On recognition, shared joy, and the long patience of making wine
- madhavi padala
- Jan 17
- 2 min read
Updated: Jan 18
When the News Arrives, and the Vines Are Asleep
I woke early in my home in the San Francisco Bay Area, before the house fully stirred. My husband was already awake. He came to me with the news, simply, almost casually and for a moment I didn’t respond. I stayed still, letting the words land. Then I smiled. I thought of the vineyard. I thought of the people. And I carried that shared moment quietly into the morning feeling a deep sense of rightness. The recognition brought real happiness. The satisfaction that comes from care meeting its moment.
This year, several Adi Wines were recognized at the San Francisco Chronicle Wine Competition, one of the most widely participated wine competitions in the United States:
Radha Pinot Gris 2024 — Gold Medal
Adi Cabernet Sauvignon 2023 — Gold Medal
Catur de Rouge (Red Blend) 2023 — Gold Medal
Noor Rosé 2024 — Silver Medal
The vineyard, meanwhile, did not know.
At Bhoomanchi Vineyards, the vines are in dormancy now, resting, leafless, conserving energy beneath the soil. Winter has done its work. Nothing is growing. Nothing is announcing itself. The vines are waiting patiently for spring, unaware that their fruit, months ago, was tasted, considered, and celebrated far away.

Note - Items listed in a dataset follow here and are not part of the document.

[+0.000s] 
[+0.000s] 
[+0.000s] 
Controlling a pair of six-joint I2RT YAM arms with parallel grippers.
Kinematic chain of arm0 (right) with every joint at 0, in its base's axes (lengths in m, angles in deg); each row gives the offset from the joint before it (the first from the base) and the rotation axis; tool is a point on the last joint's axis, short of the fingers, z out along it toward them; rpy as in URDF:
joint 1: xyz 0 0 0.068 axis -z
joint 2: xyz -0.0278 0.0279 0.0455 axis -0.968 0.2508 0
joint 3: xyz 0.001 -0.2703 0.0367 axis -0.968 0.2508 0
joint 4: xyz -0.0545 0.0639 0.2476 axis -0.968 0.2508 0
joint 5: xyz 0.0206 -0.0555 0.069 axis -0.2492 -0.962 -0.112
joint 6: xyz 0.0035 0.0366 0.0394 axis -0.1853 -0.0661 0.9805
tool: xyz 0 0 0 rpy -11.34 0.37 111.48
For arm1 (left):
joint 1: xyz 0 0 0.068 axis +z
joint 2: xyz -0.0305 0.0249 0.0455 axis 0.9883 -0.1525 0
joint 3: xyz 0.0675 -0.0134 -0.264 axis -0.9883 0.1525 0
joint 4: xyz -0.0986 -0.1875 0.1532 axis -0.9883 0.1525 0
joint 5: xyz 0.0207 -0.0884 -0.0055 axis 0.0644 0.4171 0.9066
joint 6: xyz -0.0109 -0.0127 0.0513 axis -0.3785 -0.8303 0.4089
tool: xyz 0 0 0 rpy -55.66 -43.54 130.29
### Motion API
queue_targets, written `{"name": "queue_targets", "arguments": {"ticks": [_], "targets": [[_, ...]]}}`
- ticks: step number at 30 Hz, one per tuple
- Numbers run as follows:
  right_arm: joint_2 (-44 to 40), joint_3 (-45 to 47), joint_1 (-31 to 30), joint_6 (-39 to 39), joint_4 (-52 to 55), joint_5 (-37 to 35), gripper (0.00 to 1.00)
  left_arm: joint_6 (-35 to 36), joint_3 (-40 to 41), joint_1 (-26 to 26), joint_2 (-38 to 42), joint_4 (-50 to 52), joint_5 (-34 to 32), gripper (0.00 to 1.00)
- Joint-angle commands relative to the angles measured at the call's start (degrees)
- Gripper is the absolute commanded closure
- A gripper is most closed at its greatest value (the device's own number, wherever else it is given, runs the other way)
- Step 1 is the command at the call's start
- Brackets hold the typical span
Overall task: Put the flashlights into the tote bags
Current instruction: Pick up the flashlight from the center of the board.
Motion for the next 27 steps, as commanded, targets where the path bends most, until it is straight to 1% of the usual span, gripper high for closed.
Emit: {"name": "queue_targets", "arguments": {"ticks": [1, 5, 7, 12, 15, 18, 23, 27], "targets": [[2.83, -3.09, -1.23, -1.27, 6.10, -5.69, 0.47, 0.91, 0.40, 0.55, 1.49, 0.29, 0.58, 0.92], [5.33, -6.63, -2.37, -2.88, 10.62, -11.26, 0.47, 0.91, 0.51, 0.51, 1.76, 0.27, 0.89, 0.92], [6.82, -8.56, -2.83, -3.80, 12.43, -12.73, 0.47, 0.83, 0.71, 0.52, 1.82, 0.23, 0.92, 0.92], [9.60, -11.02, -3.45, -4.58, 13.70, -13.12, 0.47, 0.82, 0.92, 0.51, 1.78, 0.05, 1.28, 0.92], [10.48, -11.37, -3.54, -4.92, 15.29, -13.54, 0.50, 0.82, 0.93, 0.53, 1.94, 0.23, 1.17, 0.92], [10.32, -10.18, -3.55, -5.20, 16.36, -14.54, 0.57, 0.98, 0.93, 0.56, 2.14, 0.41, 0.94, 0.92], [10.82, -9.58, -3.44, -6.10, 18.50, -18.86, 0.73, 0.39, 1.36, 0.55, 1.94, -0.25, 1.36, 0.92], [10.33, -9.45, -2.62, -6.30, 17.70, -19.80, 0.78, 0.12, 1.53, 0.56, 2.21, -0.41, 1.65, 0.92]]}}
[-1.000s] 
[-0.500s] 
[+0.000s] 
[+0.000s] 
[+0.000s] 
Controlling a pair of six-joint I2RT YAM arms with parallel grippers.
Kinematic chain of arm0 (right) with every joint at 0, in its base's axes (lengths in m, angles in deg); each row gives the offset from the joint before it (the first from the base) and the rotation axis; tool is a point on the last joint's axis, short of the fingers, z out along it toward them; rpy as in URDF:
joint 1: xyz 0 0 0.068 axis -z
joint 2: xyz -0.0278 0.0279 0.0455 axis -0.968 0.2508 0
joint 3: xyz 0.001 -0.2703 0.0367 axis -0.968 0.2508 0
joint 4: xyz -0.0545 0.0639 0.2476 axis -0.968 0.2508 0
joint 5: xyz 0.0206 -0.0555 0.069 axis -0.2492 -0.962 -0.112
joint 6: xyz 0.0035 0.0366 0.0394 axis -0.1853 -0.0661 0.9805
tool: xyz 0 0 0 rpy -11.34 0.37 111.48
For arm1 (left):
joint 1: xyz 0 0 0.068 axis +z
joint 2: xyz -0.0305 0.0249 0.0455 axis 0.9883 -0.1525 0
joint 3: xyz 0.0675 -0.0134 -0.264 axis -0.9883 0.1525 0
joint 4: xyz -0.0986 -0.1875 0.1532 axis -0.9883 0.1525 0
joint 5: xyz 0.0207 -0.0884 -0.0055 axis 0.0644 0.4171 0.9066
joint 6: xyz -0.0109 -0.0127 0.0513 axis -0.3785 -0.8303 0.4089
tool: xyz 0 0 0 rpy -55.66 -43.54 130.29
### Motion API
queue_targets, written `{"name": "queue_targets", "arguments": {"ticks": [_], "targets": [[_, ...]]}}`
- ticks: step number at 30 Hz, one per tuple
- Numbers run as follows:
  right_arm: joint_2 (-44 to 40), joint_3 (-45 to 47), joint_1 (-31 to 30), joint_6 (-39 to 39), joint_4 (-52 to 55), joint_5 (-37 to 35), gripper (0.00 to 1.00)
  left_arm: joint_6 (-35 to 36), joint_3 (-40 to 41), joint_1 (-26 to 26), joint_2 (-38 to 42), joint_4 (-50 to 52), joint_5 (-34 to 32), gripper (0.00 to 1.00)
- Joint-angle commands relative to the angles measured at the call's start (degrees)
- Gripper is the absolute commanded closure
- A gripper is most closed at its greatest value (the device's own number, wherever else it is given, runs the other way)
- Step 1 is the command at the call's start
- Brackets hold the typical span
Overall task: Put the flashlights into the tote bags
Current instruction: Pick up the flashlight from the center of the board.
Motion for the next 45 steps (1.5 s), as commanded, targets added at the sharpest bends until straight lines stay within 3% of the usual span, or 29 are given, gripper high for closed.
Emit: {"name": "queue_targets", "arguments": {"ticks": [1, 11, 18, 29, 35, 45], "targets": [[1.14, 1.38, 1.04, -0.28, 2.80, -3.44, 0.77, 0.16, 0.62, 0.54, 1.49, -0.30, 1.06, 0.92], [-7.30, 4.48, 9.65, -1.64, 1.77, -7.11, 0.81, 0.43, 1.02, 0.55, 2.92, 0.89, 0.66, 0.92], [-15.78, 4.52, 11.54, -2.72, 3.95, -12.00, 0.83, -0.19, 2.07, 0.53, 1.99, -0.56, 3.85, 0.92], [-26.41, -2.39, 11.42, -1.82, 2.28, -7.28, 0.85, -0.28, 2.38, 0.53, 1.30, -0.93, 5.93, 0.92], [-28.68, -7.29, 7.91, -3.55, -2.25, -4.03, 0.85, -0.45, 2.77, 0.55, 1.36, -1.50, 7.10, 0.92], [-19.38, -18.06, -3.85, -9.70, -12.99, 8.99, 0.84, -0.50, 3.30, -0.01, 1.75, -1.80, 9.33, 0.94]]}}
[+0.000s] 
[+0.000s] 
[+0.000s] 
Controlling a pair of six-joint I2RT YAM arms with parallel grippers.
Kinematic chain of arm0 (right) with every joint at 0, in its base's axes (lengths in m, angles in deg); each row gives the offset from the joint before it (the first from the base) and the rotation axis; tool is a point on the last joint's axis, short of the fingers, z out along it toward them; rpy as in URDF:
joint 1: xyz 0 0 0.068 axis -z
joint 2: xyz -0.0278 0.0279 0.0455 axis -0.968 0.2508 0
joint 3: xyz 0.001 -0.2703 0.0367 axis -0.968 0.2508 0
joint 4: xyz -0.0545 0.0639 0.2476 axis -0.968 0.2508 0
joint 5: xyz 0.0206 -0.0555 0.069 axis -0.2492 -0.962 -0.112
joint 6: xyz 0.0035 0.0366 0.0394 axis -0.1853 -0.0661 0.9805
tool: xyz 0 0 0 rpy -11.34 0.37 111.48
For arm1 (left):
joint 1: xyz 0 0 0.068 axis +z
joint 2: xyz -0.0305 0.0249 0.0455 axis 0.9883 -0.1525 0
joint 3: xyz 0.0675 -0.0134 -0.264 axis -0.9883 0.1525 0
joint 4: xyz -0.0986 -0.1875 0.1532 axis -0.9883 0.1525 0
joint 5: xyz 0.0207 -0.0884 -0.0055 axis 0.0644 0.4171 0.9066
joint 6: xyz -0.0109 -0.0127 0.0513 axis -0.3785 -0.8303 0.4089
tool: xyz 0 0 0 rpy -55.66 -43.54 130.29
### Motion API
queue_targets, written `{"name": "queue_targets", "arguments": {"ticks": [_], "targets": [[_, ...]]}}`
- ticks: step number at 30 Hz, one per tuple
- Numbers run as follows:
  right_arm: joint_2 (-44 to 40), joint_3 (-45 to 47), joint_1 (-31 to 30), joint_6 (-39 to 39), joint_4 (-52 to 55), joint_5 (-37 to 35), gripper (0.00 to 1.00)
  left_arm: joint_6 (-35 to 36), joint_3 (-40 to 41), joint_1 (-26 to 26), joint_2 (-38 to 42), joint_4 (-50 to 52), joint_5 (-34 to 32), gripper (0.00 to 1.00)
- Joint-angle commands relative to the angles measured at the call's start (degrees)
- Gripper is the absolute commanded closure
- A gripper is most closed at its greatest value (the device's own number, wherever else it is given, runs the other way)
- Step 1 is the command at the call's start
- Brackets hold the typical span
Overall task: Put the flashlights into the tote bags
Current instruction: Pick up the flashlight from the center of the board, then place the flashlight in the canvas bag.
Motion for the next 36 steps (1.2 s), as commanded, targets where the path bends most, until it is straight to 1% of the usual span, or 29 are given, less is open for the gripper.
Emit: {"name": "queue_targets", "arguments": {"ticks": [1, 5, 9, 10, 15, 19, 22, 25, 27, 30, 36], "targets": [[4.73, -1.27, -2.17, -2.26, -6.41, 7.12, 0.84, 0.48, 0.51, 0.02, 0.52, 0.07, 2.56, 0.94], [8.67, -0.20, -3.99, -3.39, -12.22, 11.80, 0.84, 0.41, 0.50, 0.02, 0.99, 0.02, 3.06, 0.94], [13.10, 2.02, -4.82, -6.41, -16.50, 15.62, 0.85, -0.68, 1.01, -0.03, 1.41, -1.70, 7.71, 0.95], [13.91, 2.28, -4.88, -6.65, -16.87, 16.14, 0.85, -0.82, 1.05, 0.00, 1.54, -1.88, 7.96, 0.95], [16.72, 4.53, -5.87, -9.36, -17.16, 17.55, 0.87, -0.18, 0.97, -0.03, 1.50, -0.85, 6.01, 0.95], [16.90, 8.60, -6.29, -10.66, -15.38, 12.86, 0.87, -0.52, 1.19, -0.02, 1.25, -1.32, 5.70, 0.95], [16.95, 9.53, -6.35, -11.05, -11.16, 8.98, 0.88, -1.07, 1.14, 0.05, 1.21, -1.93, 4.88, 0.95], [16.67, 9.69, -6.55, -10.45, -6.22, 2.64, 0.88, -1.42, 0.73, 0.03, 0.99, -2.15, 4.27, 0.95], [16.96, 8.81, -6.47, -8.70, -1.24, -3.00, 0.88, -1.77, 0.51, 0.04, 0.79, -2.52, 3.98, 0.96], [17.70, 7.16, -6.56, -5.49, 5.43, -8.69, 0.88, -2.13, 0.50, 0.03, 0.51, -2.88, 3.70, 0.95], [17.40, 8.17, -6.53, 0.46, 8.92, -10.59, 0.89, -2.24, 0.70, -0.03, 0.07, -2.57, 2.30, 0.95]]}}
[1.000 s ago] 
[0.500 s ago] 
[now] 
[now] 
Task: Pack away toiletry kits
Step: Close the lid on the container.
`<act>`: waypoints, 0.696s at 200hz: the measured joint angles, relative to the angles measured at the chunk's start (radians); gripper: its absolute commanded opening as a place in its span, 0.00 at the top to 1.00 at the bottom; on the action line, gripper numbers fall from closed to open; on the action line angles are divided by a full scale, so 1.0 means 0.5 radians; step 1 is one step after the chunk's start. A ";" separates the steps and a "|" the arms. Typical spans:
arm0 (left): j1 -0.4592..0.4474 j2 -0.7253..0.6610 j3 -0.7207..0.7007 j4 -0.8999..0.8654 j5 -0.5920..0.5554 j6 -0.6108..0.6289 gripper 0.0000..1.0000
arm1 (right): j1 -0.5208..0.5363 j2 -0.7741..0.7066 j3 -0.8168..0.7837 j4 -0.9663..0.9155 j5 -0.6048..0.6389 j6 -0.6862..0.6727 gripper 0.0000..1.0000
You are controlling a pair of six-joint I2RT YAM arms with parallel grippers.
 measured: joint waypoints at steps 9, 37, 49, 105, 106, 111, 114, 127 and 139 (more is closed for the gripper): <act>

Wine is never the work of one person. It carries the intention and effort of many: winemakers who listen closely during fermentation, cellar hands who return day after day, vineyard labor that tends each vine through heat and harvest, managers who hold the long view, and teams whose work often remains unseen so the wine may speak clearly when it finally reaches the glass.
Judging, at its best, is another form of listening. Wines leave the vineyard and cellar and meet palates shaped by different regions, histories, and expectations.
Wine teaches us this gently. That joy and restraint can coexist.
Back at the vineyard, at this moment the vines remain dormant. Barrels do not change their pace. The work does not suddenly hurry forward. And yet, something subtle shifts, not in the land, but in the heart. A renewed confidence. A reminder that patience, practiced over time, can indeed be felt beyond the place where it begins.The vines are asleep.The people remain at work. And today, the joy joins us quietly in that work.